The Cold War is, at its core, a conflict of opposing ideologies. The Space Race, a crucial appendage of the battle, is not an exception, with different ideas for the future of space clashing for domination of the cosmos. However, most designs for certain technologies were similar, particularly the model for satellites: create a vehicle to enter orbit and then descend using a parachute. But just because these models are the ones that succeeded, it doesn’t mean that other designs didn’t almost reach Earth’s orbit. Enter X-20 Dyna Soar, a brainchild of the US Air Force that almost introduced an unheard concept to the skies: space flight on an aircraft vehicle.
Exactly 62 years ago today, Robert McNamara penned a cancellation of the X-20 Dyna Soar project, ending a potential timeline where aircraft meandered through space.
Dark Origins
Like many ideas of the space race, the concept of Dyna-Soar has dark, twisted roots in Nazi Germany’s numerous proposed war technologies. On April 27, 1942, a plan known as Amerikabomber was finalized, encompassing three concepts for an aircraft to reach America and drop a payload of up to 6.5 tons.
One such concept was the Silbervogel (German for ‘Silver Bird’). It was an innovative idea for a spaceflight performed by an aircraft in a series of bounces. This skip and glide technique, developed by German engineers Eugen Sänger and Irene Bredt, almost resembled a skipping stone. The aircraft would accelerate, then use lift from its wings to redirect its glide angle upward several times. This allowed it to cool off the friction when traveling through dense air. Nazi scientists believed that an aircraft dipping in and out of suborbit could hit distant targets, from New York to Los Angeles, and reduce thermal stress.
Luckily, the Silbervogel’s strategic uselessness outweighed its technological wonder, and the silver bird never spread its wings.
This did not mean that the idea was lost, however.
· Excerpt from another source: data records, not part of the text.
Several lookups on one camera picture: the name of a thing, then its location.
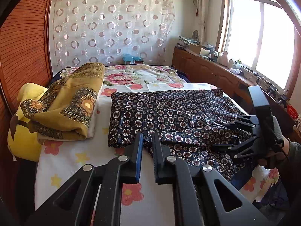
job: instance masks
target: yellow plush toy
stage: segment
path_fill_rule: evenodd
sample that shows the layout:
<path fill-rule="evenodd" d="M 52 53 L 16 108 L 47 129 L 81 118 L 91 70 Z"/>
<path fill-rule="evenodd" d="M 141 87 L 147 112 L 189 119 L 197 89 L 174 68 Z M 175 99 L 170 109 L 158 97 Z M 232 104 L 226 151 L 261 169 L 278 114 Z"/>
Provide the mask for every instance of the yellow plush toy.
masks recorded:
<path fill-rule="evenodd" d="M 39 100 L 47 88 L 34 83 L 23 85 L 18 93 L 17 100 L 22 102 L 25 99 Z M 26 127 L 30 120 L 26 118 L 20 108 L 11 118 L 10 129 L 7 135 L 8 148 L 17 157 L 38 161 L 41 152 L 41 145 L 37 141 L 37 133 L 30 133 Z"/>

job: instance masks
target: box
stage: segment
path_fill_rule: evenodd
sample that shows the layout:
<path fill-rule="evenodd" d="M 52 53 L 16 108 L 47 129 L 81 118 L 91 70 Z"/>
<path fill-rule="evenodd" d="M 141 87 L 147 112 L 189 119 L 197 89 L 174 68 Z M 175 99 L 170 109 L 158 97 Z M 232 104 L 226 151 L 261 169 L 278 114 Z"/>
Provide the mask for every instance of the box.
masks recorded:
<path fill-rule="evenodd" d="M 143 64 L 143 59 L 138 56 L 132 56 L 130 54 L 123 54 L 122 59 L 124 64 Z"/>
<path fill-rule="evenodd" d="M 193 44 L 189 44 L 188 49 L 197 55 L 202 55 L 202 56 L 207 56 L 207 57 L 210 53 L 210 50 L 204 49 L 202 47 L 199 47 L 199 46 L 196 46 Z"/>

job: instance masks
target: bed
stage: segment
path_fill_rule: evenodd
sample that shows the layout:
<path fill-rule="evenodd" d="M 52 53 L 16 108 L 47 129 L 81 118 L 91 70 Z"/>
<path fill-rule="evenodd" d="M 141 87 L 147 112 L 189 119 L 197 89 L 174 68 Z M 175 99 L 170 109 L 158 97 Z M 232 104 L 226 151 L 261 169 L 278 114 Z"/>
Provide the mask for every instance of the bed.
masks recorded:
<path fill-rule="evenodd" d="M 60 76 L 73 69 L 61 71 Z M 155 92 L 166 90 L 209 90 L 217 87 L 186 83 L 168 66 L 117 65 L 105 70 L 104 85 L 98 93 L 98 110 L 93 139 L 84 141 L 50 141 L 42 147 L 35 184 L 37 209 L 84 164 L 100 166 L 123 153 L 123 148 L 108 147 L 111 94 L 114 92 Z M 247 113 L 234 102 L 238 109 Z M 245 165 L 236 170 L 232 184 L 250 201 L 260 200 L 279 178 L 278 171 L 255 169 Z M 144 150 L 141 178 L 137 185 L 123 186 L 121 225 L 174 225 L 171 185 L 156 185 L 153 160 Z"/>

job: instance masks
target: dark patterned fabric
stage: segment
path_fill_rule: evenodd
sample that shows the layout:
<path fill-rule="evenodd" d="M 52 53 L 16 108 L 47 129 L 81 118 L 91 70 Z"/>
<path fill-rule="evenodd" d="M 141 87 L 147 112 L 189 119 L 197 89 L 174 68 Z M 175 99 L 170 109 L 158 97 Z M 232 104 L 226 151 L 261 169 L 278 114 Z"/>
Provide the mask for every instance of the dark patterned fabric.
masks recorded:
<path fill-rule="evenodd" d="M 188 165 L 209 164 L 229 180 L 234 170 L 230 156 L 213 152 L 210 146 L 229 143 L 233 135 L 241 141 L 251 137 L 246 131 L 220 125 L 234 122 L 239 115 L 241 111 L 221 89 L 114 92 L 108 146 L 125 147 L 142 132 L 144 147 L 152 154 L 151 135 L 159 132 L 172 155 Z"/>

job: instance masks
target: folded cloth
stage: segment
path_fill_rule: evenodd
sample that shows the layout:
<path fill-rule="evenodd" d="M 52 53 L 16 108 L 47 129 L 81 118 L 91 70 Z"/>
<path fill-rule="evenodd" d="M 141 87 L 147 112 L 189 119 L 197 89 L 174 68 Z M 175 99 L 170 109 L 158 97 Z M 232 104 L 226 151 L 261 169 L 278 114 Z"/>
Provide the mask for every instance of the folded cloth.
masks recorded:
<path fill-rule="evenodd" d="M 183 37 L 179 35 L 179 39 L 184 42 L 185 45 L 194 44 L 194 45 L 200 45 L 200 41 L 196 39 L 191 39 L 188 37 Z"/>
<path fill-rule="evenodd" d="M 21 109 L 29 131 L 60 140 L 83 140 L 103 84 L 104 65 L 86 63 L 49 86 L 40 100 L 27 99 Z"/>

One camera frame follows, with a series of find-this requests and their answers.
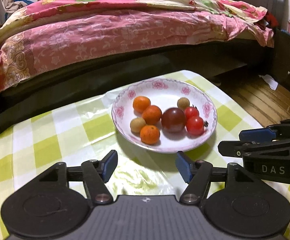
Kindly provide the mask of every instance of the wooden floor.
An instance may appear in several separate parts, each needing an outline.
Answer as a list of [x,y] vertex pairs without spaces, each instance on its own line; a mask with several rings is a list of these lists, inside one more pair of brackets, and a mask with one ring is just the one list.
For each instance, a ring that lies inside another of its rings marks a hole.
[[239,69],[218,76],[219,87],[262,126],[290,118],[290,92],[278,85],[269,85],[251,70]]

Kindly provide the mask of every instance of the white paper on floor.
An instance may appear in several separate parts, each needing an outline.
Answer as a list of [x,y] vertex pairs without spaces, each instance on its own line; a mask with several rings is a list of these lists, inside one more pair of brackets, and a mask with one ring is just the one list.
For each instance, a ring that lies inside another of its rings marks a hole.
[[272,78],[270,75],[261,76],[259,75],[264,81],[269,85],[272,90],[276,90],[278,83]]

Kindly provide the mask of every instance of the tablecloth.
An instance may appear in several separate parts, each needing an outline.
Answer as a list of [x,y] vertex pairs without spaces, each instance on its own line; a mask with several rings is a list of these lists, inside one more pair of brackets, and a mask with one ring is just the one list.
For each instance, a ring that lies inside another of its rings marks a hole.
[[[163,77],[198,87],[217,108],[216,131],[205,144],[187,152],[188,156],[192,160],[204,159],[217,167],[226,167],[229,162],[242,165],[240,158],[222,157],[217,145],[222,140],[238,140],[241,130],[260,128],[260,124],[196,73],[183,70]],[[79,166],[89,159],[102,159],[112,149],[118,152],[118,165],[106,186],[114,198],[120,194],[174,194],[179,198],[187,184],[175,167],[175,155],[141,149],[115,130],[111,106],[123,88],[49,111],[0,134],[0,208],[9,195],[54,163],[63,161],[67,166]],[[268,183],[290,201],[290,185]],[[82,182],[71,182],[70,187],[85,196]],[[213,182],[210,194],[223,187],[223,183]],[[0,217],[0,239],[6,236]],[[285,236],[290,239],[290,225]]]

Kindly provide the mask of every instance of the dark red round fruit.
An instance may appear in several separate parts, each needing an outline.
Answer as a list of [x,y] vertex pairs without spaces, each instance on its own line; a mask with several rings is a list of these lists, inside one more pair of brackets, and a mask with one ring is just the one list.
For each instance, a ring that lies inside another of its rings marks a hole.
[[167,132],[180,132],[184,129],[185,125],[185,114],[178,107],[169,108],[162,115],[162,127]]
[[186,120],[188,120],[191,117],[199,116],[199,111],[197,110],[196,107],[189,106],[185,109],[184,111]]
[[204,133],[204,120],[199,116],[193,116],[186,122],[187,132],[194,136]]

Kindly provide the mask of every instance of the plate rim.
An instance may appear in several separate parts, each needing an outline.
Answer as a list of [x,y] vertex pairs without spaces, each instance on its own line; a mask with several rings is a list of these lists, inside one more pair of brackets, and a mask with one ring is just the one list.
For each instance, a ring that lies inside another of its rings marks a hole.
[[[120,95],[123,95],[127,90],[129,90],[129,88],[131,87],[131,86],[134,86],[134,85],[137,85],[137,84],[139,84],[139,83],[141,83],[141,82],[145,82],[145,81],[151,81],[151,80],[153,80],[153,81],[155,81],[155,80],[169,80],[169,81],[177,81],[177,82],[181,82],[181,83],[184,83],[184,84],[186,84],[186,85],[189,85],[189,86],[191,86],[191,87],[193,87],[195,90],[199,90],[203,95],[205,95],[209,100],[210,100],[210,102],[213,104],[213,108],[215,109],[215,127],[213,128],[213,130],[211,130],[211,134],[210,134],[210,136],[209,137],[207,137],[205,140],[203,140],[203,142],[200,144],[200,145],[203,145],[212,135],[213,135],[213,133],[215,132],[215,130],[216,130],[216,126],[217,126],[217,122],[218,122],[218,115],[217,115],[217,109],[216,109],[216,106],[215,106],[215,104],[214,104],[214,102],[211,100],[211,98],[205,93],[205,92],[203,92],[202,90],[200,90],[198,87],[196,87],[196,86],[194,86],[194,85],[192,85],[192,84],[190,84],[190,83],[187,83],[187,82],[185,82],[185,81],[183,81],[183,80],[179,80],[179,79],[175,79],[175,78],[164,78],[164,77],[162,77],[162,78],[159,78],[159,77],[155,77],[155,78],[149,78],[149,79],[144,79],[144,80],[141,80],[141,81],[138,81],[138,82],[135,82],[135,83],[132,83],[132,84],[130,84],[128,87],[126,87],[125,89],[123,89],[121,92],[119,92],[119,94],[116,96],[116,98],[114,99],[114,102],[113,102],[113,104],[112,104],[112,120],[113,120],[113,123],[114,123],[114,125],[115,125],[115,128],[116,128],[116,130],[117,131],[119,131],[119,133],[120,133],[120,135],[121,136],[123,136],[127,141],[129,141],[130,143],[132,143],[132,144],[135,144],[135,145],[137,145],[138,147],[141,147],[141,148],[143,148],[143,149],[145,149],[145,150],[149,150],[149,151],[151,151],[151,152],[156,152],[156,153],[162,153],[162,154],[175,154],[175,153],[177,153],[177,152],[170,152],[170,151],[166,151],[166,152],[162,152],[162,151],[160,151],[160,150],[157,150],[157,149],[154,149],[154,148],[151,148],[150,146],[145,146],[145,145],[142,145],[142,144],[139,144],[139,143],[137,143],[137,142],[131,142],[118,128],[117,128],[117,126],[116,126],[116,123],[114,122],[114,118],[113,118],[113,113],[114,113],[114,103],[116,102],[116,99],[117,99],[117,97],[119,97]],[[184,152],[188,152],[188,151],[190,151],[190,150],[193,150],[193,149],[195,149],[195,148],[197,148],[197,147],[199,147],[199,146],[195,146],[195,147],[191,147],[191,148],[189,148],[189,149],[186,149],[186,150],[183,150]]]

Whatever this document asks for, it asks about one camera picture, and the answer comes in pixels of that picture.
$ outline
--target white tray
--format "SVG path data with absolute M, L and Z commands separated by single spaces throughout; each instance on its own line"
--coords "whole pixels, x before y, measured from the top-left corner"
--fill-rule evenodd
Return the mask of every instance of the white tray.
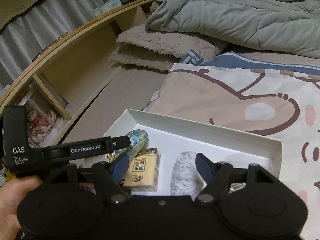
M 123 136 L 135 129 L 148 133 L 148 142 L 144 148 L 157 147 L 161 153 L 158 191 L 134 192 L 136 195 L 170 195 L 172 169 L 182 151 L 203 153 L 213 162 L 226 161 L 236 168 L 247 168 L 250 163 L 258 163 L 279 178 L 281 141 L 131 109 L 127 109 L 104 136 Z M 89 168 L 105 160 L 104 155 L 86 158 L 81 167 Z

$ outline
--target fluffy pillow
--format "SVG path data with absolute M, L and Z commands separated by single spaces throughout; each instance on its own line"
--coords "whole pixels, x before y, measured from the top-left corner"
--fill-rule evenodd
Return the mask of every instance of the fluffy pillow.
M 169 71 L 190 50 L 195 50 L 206 60 L 212 60 L 228 45 L 225 41 L 199 33 L 168 33 L 146 30 L 138 25 L 121 33 L 120 46 L 110 55 L 110 61 L 135 64 Z

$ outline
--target wooden shelf
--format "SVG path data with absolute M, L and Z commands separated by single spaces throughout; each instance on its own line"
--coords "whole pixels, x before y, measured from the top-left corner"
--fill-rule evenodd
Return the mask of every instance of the wooden shelf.
M 116 36 L 106 25 L 72 47 L 43 74 L 52 87 L 69 103 L 74 115 L 89 97 L 110 77 L 114 66 L 108 62 L 116 48 Z
M 4 106 L 12 104 L 35 81 L 46 100 L 64 118 L 54 140 L 50 142 L 57 144 L 86 107 L 119 74 L 119 64 L 108 62 L 109 55 L 117 46 L 116 34 L 110 23 L 116 22 L 118 31 L 119 28 L 126 31 L 144 24 L 147 18 L 141 6 L 150 5 L 153 1 L 138 0 L 115 8 L 50 45 L 0 98 L 0 117 Z M 49 83 L 42 82 L 39 78 L 41 74 Z M 64 108 L 53 94 L 62 96 L 68 105 Z

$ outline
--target curtain
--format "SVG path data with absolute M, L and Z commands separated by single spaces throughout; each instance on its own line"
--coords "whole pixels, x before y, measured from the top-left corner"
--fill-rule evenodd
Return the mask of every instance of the curtain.
M 43 49 L 94 18 L 109 0 L 41 0 L 0 30 L 0 91 Z

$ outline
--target wrapped snack
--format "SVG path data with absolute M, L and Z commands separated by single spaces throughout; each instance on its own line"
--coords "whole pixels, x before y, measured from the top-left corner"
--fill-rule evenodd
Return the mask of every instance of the wrapped snack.
M 133 130 L 126 134 L 130 138 L 131 144 L 130 147 L 116 150 L 113 154 L 106 154 L 106 158 L 109 162 L 112 162 L 120 154 L 126 153 L 129 155 L 130 162 L 137 156 L 140 150 L 145 145 L 148 139 L 148 133 L 144 130 Z

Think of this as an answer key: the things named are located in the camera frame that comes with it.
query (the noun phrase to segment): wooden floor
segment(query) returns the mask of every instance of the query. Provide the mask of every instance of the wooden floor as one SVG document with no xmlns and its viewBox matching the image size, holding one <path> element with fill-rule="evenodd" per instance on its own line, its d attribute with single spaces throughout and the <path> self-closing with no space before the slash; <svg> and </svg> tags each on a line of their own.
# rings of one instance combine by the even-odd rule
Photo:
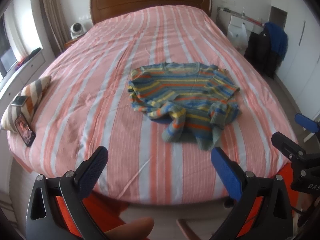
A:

Operation Paperclip ensured the transfer of these horrific yet brilliant minds to NASA, where the idea of an aircraft that can fly in space resurfaced, and the rough vision for X-20 Dyna-Soar was born.
Why Ascend to the Orbit?
The Dyna-Soar program was initiated on October 10, 1957, by the US Air Force, 6 days after Sputnik rocketed through Earth’s orbit. According to The Washington Post, U.S. intelligence significantly revised downward the estimated explosive yield of the Soviet Union’s largest ICBM, the SS18, shifting previous perceptions of its power.
As space began to take on greater military significance, efforts to surpass the Soviets in space technology intensified. Features such as high-quality reconnaissance and undetectability in space made Dyna-Soar important to NASA. The aircraft could also be recalled or retargeted at any point. This flexibility was impossible with missiles at the time.